→ WHAT IS NEEDED
Please repeat exactly the lines below from the line with "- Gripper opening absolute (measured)" to the line with "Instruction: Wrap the", including both, and leave out every picture.

→ DATA EXCERPT
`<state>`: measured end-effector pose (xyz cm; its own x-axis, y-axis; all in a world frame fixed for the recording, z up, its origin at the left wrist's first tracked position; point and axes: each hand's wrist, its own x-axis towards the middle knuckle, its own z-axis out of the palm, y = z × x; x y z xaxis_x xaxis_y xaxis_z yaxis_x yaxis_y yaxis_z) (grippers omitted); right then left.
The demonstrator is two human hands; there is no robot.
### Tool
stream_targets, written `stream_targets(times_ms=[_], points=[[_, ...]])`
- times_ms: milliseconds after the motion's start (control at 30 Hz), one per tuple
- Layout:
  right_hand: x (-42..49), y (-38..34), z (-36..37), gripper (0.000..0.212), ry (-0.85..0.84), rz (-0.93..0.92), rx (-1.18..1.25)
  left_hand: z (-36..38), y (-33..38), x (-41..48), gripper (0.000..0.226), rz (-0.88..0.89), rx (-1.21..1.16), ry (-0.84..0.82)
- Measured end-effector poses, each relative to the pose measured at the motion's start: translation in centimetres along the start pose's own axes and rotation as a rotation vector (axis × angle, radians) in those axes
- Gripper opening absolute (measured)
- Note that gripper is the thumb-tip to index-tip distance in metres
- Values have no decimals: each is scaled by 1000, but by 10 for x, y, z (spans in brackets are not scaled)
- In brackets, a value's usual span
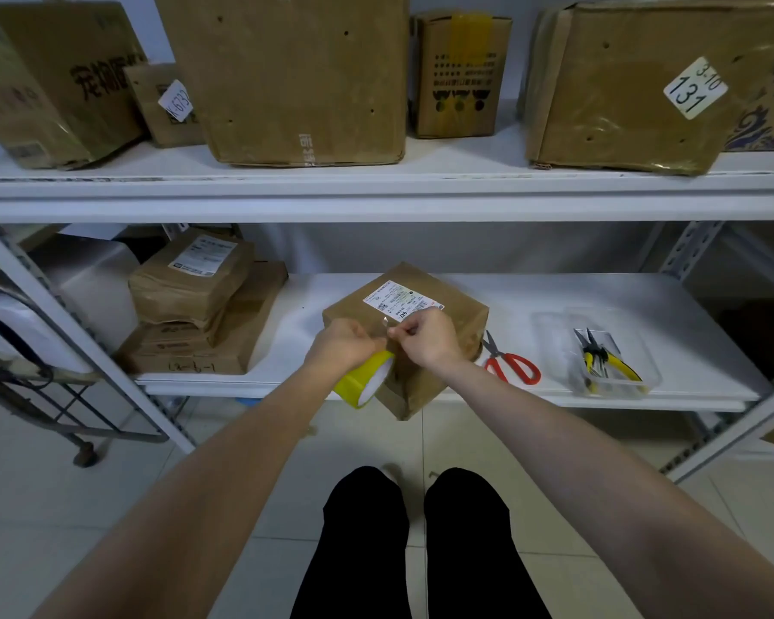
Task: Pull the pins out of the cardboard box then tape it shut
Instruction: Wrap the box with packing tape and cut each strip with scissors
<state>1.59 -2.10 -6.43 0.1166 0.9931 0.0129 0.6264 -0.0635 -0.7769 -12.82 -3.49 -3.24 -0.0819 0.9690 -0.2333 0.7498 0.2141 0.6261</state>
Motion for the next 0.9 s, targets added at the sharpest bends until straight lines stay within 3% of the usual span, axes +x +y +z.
stream_targets(times_ms=[133, 433, 633, 900], points=[[24, 13, -31, 22, 115, 78, -152, -2, -10, 5, 27, 17, 90, -65], [34, 21, -32, 19, -15, -132, -342, 4, -11, 17, 22, 32, 256, -108], [35, 18, -19, 19, -43, -182, -490, 7, -19, 20, 12, 8, 236, -118], [32, 9, -15, 21, -78, -283, -832, 19, -25, 19, 18, -49, 162, -189]])
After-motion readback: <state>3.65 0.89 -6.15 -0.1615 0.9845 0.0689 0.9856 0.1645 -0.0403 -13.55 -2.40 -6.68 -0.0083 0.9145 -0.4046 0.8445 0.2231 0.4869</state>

→ RESULT
- Gripper opening absolute (measured)
- Note that gripper is the thumb-tip to index-tip distance in metres
- Values have no decimals: each is scaled by 1000, but by 10 for x, y, z (spans in brackets are not scaled)
- In brackets, a value's usual span
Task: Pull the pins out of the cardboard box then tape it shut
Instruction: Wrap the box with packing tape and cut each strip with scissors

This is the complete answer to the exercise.